National park in the Andes Mountains, Colombia

The Sierra Nevada del Cocuy Chita or Guican National Natural Park (or Sierra Nevada de Chita or Sierra Nevada de Güicán, Parque Natural Sierra Nevada del Cocuy Chita o Guican is a national park and a series of highlands and glaciated peaks located within the Cordillera Oriental mountain range in the Andes Mountains of Colombia, at its easternmost point. It also corresponds to the highest range of the Eastern Cordillera and holds the biggest glacial mass in South America, north of the Equator. Since 1977, this region is protected within a National Natural Park (NNP-Cocuy) because of its fragile páramos, extraordinary bio-diversity and endemism, and its function as a corridor for migratory species under conditions of climate change. Among the Sierra’s natural attractions are the remaining 18 ice-covered peaks (there were as many as 25 in the recent past), glacial lakes and waterfalls.

== Geography ==
The Sierra Nevada del Cocuy lies within the Eastern Cordillera of the Colombian Andes, between the governmental jurisdictions of Boyacá and Arauca. The Parque Nacional Natural el Cocuy (PNN El Cocuy) is the official national park in which the entirety of the glaciated peaks and a portion of regional páramo ecosystems are located. The park has an area of 3000 km^{2}, of which 47% is covered by Páramo ecosystems. The Sierra Nevada del Cocuy is also the largest glacial mass in Colombia, and meltwater from this glacier system feed the rivers Arauca, Casanare and Chicamocha, which in turn drain into the Magdalena and Orinoco basins. Considerable portions of the Colombian and Venezuelan populations utilize the hydrologic resources from these basins for agriculture and sustenance.

===Peaks===
The Park contains several high peaks, many with permanent snow cover:

Pan de Azúcar (5120m), Diamante (4800 m), el Púlpito del Diablo (5100 m), Toti (4800 m), Portales (4800 m), Cóncavo (5200 m), Concavito (5100 m), San Pablines South (5180 m) and North (5200 m), Ritacuba Blanco (5330 m), Picacho (5030 m), Puntiagudo (5200 m), Ritacuba Negro (5300 m), el Castillo (5100 m), peak without name (5000 m), Sirara (5200 m).

An 1856 watercolor by Manuel María Paz is an early depiction of the Sierra Nevada del Cocuy in Casanare Province.

== Geology ==
The Sierra Nevada del Cocuy region corresponds to the highest elevations of the Eastern Cordillera of the Colombian Andes. The geologic origins of this mountain range are complex, but have been hypothesized to be the inversion of a Mesozoic extensional basin which gave way to a sedimentary basin that accumulated sediments for millions of years before its closure in the Paleogene. The inversion and resulting shortening and compression values have been estimated to be in the order of 60 ± 20 km. Additionally, it has been proposed that the relatively high topography of the Eastern Cordillera of the Colombian Andes around these areas is due to flat slab subduction of the Nazca plate under the South American plate for ~7.5 Million years .

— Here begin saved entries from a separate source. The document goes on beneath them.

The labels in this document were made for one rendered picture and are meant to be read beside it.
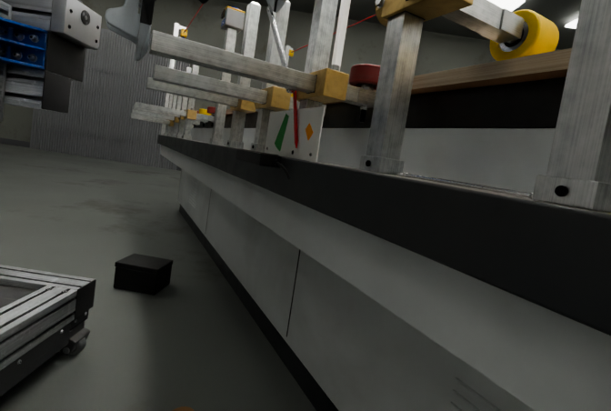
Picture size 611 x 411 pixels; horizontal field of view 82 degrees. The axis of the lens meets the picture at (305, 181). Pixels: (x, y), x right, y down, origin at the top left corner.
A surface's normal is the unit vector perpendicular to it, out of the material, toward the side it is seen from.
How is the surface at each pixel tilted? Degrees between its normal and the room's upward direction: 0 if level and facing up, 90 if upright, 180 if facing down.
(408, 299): 90
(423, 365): 90
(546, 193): 90
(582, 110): 90
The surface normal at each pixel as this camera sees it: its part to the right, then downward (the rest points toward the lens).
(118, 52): -0.01, 0.07
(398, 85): 0.46, 0.14
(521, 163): -0.87, -0.10
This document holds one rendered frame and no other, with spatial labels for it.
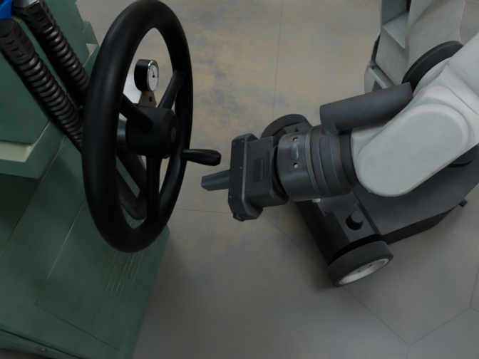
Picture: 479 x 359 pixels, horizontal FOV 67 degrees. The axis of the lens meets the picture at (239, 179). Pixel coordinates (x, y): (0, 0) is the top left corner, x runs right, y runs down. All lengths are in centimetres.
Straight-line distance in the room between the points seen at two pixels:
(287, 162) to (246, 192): 7
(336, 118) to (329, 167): 5
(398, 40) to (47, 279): 78
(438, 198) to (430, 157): 91
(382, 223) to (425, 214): 14
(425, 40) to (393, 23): 8
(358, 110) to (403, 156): 7
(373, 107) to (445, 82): 7
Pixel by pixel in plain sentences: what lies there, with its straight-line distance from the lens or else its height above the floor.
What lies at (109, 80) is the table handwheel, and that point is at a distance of 32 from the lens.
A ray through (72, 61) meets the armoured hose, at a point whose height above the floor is 91.
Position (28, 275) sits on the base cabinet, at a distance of 61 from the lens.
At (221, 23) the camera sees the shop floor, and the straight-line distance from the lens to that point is 209.
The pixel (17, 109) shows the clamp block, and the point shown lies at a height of 91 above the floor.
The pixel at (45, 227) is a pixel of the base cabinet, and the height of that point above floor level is 65.
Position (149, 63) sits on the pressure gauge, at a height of 69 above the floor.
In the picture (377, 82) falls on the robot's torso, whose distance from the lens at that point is 98.
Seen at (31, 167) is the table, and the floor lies 86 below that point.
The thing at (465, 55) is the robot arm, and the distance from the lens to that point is 40.
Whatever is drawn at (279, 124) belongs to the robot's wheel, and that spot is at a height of 19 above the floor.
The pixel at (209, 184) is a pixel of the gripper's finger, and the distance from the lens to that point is 52.
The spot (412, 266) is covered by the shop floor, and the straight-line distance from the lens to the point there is 134.
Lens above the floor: 114
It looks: 57 degrees down
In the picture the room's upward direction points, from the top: straight up
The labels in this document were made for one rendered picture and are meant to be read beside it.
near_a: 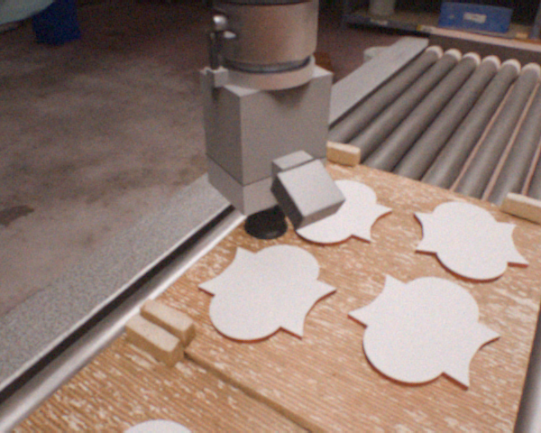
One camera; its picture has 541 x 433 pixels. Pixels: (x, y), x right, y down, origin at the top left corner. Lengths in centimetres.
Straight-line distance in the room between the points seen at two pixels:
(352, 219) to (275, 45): 32
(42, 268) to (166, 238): 152
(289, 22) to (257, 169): 11
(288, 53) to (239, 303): 26
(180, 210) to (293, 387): 33
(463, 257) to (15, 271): 185
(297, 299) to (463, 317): 17
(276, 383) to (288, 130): 22
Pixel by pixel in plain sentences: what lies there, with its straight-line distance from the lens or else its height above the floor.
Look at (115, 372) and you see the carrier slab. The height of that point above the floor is 94.
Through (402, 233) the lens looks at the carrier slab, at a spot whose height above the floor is 94.
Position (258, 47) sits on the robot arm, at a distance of 33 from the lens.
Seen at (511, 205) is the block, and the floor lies 95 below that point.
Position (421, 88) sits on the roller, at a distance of 111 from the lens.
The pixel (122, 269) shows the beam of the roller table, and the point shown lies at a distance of 59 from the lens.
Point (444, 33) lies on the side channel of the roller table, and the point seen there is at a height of 95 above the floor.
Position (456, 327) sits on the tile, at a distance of 50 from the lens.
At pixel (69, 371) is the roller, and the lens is 51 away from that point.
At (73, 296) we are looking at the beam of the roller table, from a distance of 58.
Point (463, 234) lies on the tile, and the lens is 62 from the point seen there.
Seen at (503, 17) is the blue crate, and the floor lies 28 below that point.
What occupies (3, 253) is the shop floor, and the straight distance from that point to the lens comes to 228.
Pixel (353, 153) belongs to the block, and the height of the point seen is 96.
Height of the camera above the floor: 130
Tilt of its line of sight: 36 degrees down
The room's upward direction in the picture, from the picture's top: straight up
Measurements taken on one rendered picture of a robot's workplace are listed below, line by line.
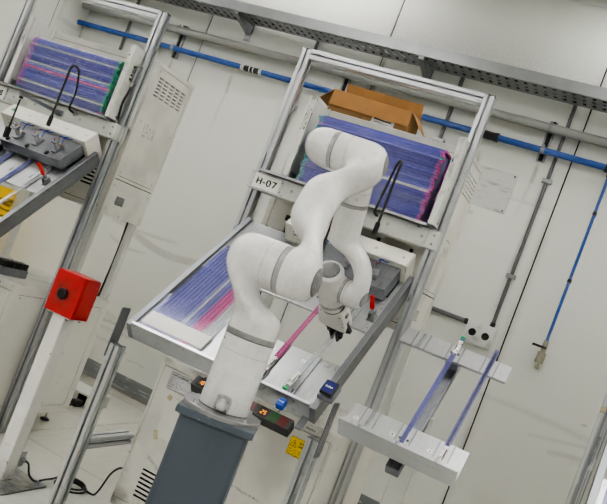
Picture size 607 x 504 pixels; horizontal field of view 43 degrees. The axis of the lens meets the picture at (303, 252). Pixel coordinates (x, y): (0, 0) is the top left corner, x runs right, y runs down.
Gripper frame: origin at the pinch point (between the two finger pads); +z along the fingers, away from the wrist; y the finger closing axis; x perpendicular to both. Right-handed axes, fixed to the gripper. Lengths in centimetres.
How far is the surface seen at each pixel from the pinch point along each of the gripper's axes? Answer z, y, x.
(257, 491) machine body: 41, 6, 44
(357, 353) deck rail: -0.8, -10.1, 3.6
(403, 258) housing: 2.4, -2.7, -40.2
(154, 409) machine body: 36, 54, 40
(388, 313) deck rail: 4.8, -8.9, -18.4
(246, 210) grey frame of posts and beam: 7, 64, -37
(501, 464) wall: 166, -44, -69
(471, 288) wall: 121, 4, -130
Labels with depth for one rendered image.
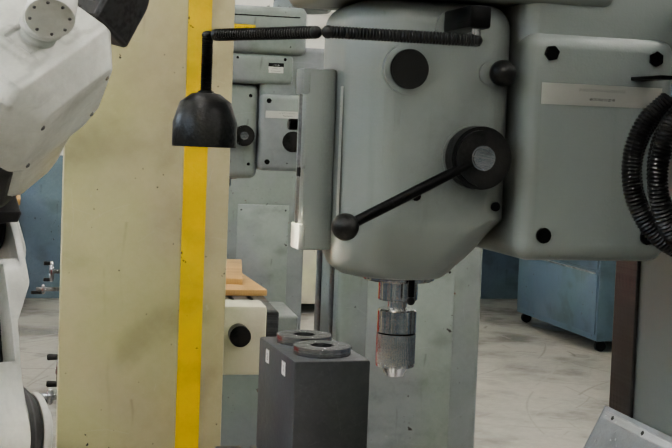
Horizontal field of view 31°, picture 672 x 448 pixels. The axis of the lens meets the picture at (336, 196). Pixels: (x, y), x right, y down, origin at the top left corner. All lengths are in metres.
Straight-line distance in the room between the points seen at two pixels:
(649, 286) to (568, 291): 7.45
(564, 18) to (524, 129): 0.13
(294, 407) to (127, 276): 1.36
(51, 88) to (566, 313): 7.64
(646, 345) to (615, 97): 0.40
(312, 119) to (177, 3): 1.77
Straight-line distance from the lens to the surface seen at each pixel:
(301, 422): 1.85
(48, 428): 1.95
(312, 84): 1.40
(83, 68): 1.77
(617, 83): 1.42
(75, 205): 3.11
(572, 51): 1.40
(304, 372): 1.83
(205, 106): 1.33
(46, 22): 1.67
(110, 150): 3.11
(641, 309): 1.69
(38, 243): 10.42
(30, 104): 1.69
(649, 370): 1.67
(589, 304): 8.81
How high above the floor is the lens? 1.48
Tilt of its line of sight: 3 degrees down
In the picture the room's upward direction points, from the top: 2 degrees clockwise
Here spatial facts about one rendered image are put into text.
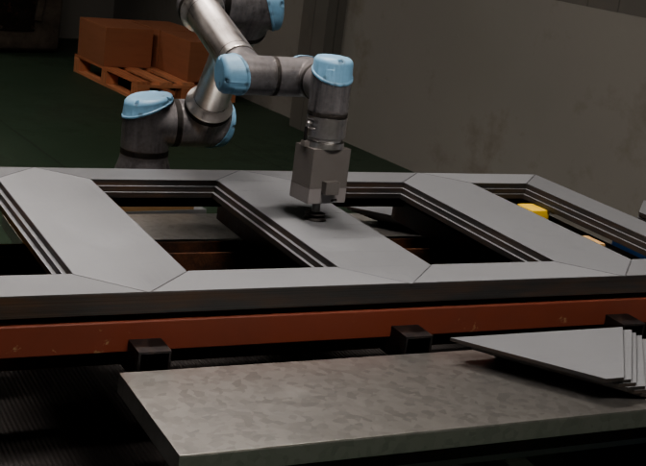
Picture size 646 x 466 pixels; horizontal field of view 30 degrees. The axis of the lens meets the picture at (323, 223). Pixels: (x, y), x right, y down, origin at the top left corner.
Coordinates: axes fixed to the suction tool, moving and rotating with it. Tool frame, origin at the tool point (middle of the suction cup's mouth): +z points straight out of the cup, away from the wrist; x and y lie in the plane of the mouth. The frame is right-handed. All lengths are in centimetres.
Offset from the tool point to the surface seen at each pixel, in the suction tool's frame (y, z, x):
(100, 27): 223, 40, 601
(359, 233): 3.4, -0.8, -9.8
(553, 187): 77, -1, 14
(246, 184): -0.3, -1.0, 25.0
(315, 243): -9.0, -0.7, -14.1
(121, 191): -25.3, 1.2, 31.1
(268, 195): 0.0, -1.0, 16.8
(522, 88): 301, 18, 259
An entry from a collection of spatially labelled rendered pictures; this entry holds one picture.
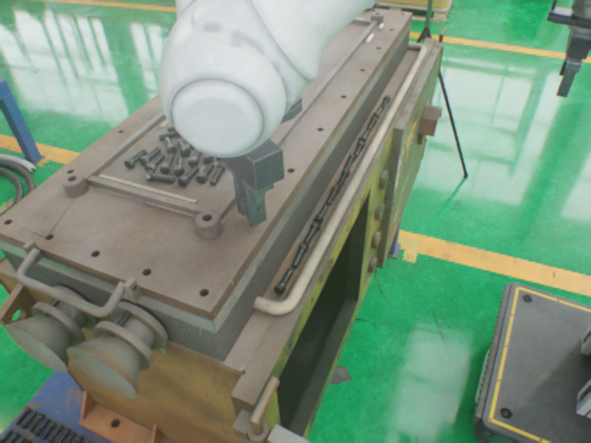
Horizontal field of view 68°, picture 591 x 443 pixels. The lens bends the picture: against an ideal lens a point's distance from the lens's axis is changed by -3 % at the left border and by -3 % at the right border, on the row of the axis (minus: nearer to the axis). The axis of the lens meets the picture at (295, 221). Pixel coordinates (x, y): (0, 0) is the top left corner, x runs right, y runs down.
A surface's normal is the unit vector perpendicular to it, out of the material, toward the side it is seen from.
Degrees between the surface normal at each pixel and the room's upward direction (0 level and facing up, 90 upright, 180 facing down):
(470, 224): 0
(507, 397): 0
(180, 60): 40
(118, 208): 0
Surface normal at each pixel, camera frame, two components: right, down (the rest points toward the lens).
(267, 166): 0.60, 0.53
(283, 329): -0.03, -0.73
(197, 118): -0.04, 0.74
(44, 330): 0.62, -0.73
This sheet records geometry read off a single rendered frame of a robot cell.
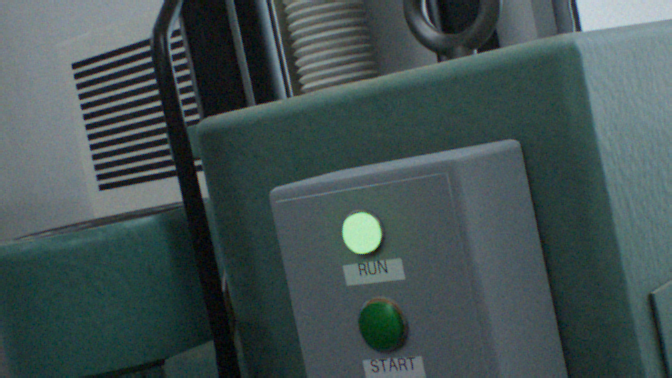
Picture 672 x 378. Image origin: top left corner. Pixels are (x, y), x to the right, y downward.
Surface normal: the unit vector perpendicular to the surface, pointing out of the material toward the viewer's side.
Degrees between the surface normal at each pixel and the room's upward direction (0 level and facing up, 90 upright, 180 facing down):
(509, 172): 90
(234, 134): 90
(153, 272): 90
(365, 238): 92
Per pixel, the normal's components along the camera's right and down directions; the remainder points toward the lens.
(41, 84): -0.68, 0.18
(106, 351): -0.03, 0.06
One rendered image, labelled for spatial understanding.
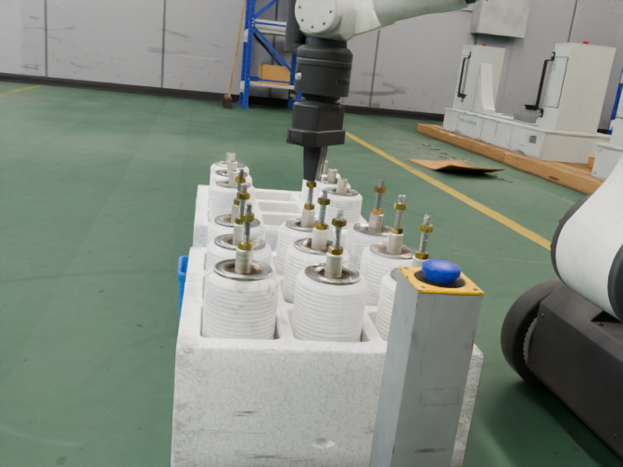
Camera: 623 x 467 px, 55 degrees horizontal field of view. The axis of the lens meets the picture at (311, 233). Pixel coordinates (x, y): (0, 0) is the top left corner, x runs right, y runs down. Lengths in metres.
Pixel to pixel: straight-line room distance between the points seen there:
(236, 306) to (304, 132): 0.32
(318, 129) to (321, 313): 0.31
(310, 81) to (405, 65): 6.51
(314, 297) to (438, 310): 0.20
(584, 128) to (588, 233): 3.43
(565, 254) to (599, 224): 0.06
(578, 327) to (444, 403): 0.38
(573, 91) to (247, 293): 3.54
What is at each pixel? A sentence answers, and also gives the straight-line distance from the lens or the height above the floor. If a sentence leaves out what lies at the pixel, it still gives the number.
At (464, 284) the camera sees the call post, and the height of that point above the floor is 0.31.
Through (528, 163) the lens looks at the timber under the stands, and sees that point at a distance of 4.02.
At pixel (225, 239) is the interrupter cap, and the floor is 0.25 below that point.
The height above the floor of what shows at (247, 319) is 0.20.
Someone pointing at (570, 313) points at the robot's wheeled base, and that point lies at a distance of 1.02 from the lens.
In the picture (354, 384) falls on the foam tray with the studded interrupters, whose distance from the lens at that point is 0.78.
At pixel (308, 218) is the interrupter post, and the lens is 1.00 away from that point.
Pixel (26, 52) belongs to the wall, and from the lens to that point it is 7.26.
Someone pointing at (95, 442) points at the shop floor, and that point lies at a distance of 0.90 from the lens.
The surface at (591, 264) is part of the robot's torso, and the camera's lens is 0.77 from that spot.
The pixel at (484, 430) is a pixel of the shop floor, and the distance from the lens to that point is 1.01.
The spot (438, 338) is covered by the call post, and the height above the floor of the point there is 0.26.
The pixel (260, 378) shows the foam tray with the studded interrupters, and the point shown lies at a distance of 0.76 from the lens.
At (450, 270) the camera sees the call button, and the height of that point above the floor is 0.33.
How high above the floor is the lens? 0.52
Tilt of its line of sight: 16 degrees down
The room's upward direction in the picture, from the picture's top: 6 degrees clockwise

In general, the geology of the Sierra Nevada del Cocuy consists on sedimentary rocks from the Cretaceous, broadly made up of sequences of quartzites, sandstones and fine-grained mudstones of Aptian and Cenomanian ages. All of these rocks were deposited in marine or coastal environments and have been uplifted ~5 km since their deposition 100-120 Million Years Ago (Ma). Most of this uplift is hypothesized to have taken place relatively recently at the end of the Cenozoic, starting around ~7Ma.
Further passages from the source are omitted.